* DATA RECORDS *
◇ ◇ ◇ ◇ ◇

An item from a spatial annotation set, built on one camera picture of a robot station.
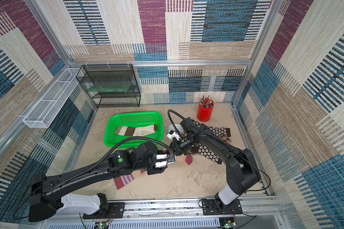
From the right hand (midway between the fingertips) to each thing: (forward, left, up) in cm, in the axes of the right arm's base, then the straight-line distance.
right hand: (168, 156), depth 73 cm
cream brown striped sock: (+27, +32, -16) cm, 45 cm away
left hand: (-2, +1, +1) cm, 2 cm away
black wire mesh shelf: (+57, +40, +11) cm, 71 cm away
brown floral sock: (+12, -22, -17) cm, 30 cm away
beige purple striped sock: (-6, +26, -16) cm, 31 cm away
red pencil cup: (+38, -25, -7) cm, 46 cm away
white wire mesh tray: (+18, +62, +16) cm, 66 cm away
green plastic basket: (+39, +29, -16) cm, 52 cm away
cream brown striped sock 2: (+27, +17, -16) cm, 36 cm away
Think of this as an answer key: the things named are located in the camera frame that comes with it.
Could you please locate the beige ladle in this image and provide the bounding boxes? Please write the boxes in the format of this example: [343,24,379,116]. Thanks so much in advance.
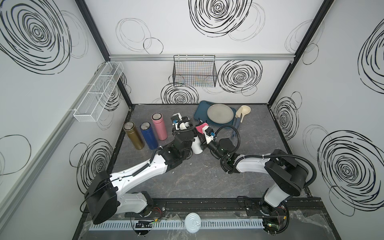
[241,105,251,123]

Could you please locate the white thermos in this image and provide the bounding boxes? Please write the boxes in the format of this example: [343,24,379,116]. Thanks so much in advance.
[191,136,203,155]

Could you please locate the white slotted cable duct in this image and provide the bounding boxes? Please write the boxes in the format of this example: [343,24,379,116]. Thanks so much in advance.
[89,219,264,231]

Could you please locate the white mesh shelf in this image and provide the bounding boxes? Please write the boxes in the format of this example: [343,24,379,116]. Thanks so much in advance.
[74,62,124,123]

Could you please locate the blue handled utensil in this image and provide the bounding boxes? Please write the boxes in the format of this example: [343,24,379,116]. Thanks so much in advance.
[234,107,243,129]

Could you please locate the pink cloth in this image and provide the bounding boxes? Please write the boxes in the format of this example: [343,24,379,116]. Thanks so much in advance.
[196,122,209,135]

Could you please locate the black wire basket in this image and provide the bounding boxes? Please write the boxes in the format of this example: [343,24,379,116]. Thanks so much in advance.
[172,55,218,88]

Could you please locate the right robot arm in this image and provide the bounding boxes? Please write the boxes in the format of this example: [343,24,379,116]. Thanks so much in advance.
[198,133,317,208]

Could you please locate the grey round plate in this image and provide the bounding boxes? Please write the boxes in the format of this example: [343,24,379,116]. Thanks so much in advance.
[207,104,234,124]

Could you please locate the gold thermos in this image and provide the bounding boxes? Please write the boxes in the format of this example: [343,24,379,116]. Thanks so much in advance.
[123,122,145,150]

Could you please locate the pink thermos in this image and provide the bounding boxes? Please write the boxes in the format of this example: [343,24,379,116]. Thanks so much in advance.
[152,113,168,141]

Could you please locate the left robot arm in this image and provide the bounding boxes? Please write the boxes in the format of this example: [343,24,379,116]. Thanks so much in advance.
[84,114,198,225]

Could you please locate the teal tray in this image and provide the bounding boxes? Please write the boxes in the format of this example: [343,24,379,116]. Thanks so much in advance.
[194,101,236,127]

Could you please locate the white round can lid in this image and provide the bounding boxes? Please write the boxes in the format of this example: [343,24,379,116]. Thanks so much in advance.
[184,213,202,234]

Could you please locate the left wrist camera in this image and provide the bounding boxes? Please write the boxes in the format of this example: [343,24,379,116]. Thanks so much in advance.
[171,113,187,131]

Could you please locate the blue thermos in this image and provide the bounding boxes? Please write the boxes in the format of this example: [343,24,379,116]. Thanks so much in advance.
[140,122,159,150]

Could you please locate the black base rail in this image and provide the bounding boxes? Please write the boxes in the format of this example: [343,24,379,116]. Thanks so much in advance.
[131,196,289,220]

◇ ◇ ◇ ◇ ◇

Leaving the pictures out, reproduce the entries above exactly.

* RESPONSE BOX *
An item from a spatial annotation set, built on one camera picture of a robot station.
From the right hand (midway between the fingertips) to each thing: (forward, left, up) in cm, in the axes of the right arm's base, then the straight-line distance.
right hand: (168, 156), depth 73 cm
cream brown striped sock: (+27, +32, -16) cm, 45 cm away
left hand: (-2, +1, +1) cm, 2 cm away
black wire mesh shelf: (+57, +40, +11) cm, 71 cm away
brown floral sock: (+12, -22, -17) cm, 30 cm away
beige purple striped sock: (-6, +26, -16) cm, 31 cm away
red pencil cup: (+38, -25, -7) cm, 46 cm away
white wire mesh tray: (+18, +62, +16) cm, 66 cm away
green plastic basket: (+39, +29, -16) cm, 52 cm away
cream brown striped sock 2: (+27, +17, -16) cm, 36 cm away
Think of this as an answer key: the things named are located in the camera frame that comes with it.
Could you please locate the beige ladle in this image and provide the bounding boxes? Please write the boxes in the format of this example: [343,24,379,116]. Thanks so much in advance.
[241,105,251,123]

Could you please locate the white thermos in this image and provide the bounding boxes? Please write the boxes in the format of this example: [343,24,379,116]. Thanks so much in advance.
[191,136,203,155]

Could you please locate the white slotted cable duct in this image and provide the bounding boxes? Please write the boxes in the format of this example: [343,24,379,116]. Thanks so much in advance.
[89,219,264,231]

Could you please locate the white mesh shelf in this image and provide the bounding boxes? Please write the boxes in the format of this example: [343,24,379,116]. Thanks so much in advance.
[74,62,124,123]

Could you please locate the blue handled utensil in this image and provide the bounding boxes? Please write the boxes in the format of this example: [343,24,379,116]. Thanks so much in advance.
[234,107,243,129]

Could you please locate the pink cloth in this image and provide the bounding boxes? Please write the boxes in the format of this example: [343,24,379,116]. Thanks so much in advance.
[196,122,209,135]

Could you please locate the black wire basket in this image and provide the bounding boxes? Please write the boxes in the format of this example: [343,24,379,116]. Thanks so much in advance.
[172,55,218,88]

Could you please locate the right robot arm in this image and provide the bounding boxes? Please write the boxes in the format of this example: [343,24,379,116]. Thanks so much in advance.
[198,133,317,208]

Could you please locate the grey round plate in this image and provide the bounding boxes? Please write the boxes in the format of this example: [343,24,379,116]. Thanks so much in advance.
[207,104,234,124]

Could you please locate the gold thermos in this image and provide the bounding boxes? Please write the boxes in the format of this example: [343,24,379,116]. Thanks so much in advance.
[123,122,145,150]

Could you please locate the pink thermos in this image and provide the bounding boxes? Please write the boxes in the format of this example: [343,24,379,116]. Thanks so much in advance.
[152,113,168,141]

Could you please locate the left robot arm in this image and provide the bounding boxes? Please write the boxes in the format of this example: [343,24,379,116]. Thanks so much in advance.
[84,114,198,225]

Could you please locate the teal tray in this image and provide the bounding boxes? Please write the boxes in the format of this example: [343,24,379,116]. Thanks so much in advance.
[194,101,236,127]

Could you please locate the white round can lid in this image and provide the bounding boxes? Please write the boxes in the format of this example: [343,24,379,116]. Thanks so much in advance.
[184,213,202,234]

Could you please locate the left wrist camera in this image and provide the bounding boxes? Please write the boxes in the format of this example: [343,24,379,116]. Thanks so much in advance.
[171,113,187,131]

Could you please locate the blue thermos in this image and provide the bounding boxes? Please write the boxes in the format of this example: [343,24,379,116]. Thanks so much in advance.
[140,122,159,150]

Could you please locate the black base rail in this image and provide the bounding boxes? Please write the boxes in the format of this example: [343,24,379,116]. Thanks so much in advance.
[131,196,289,220]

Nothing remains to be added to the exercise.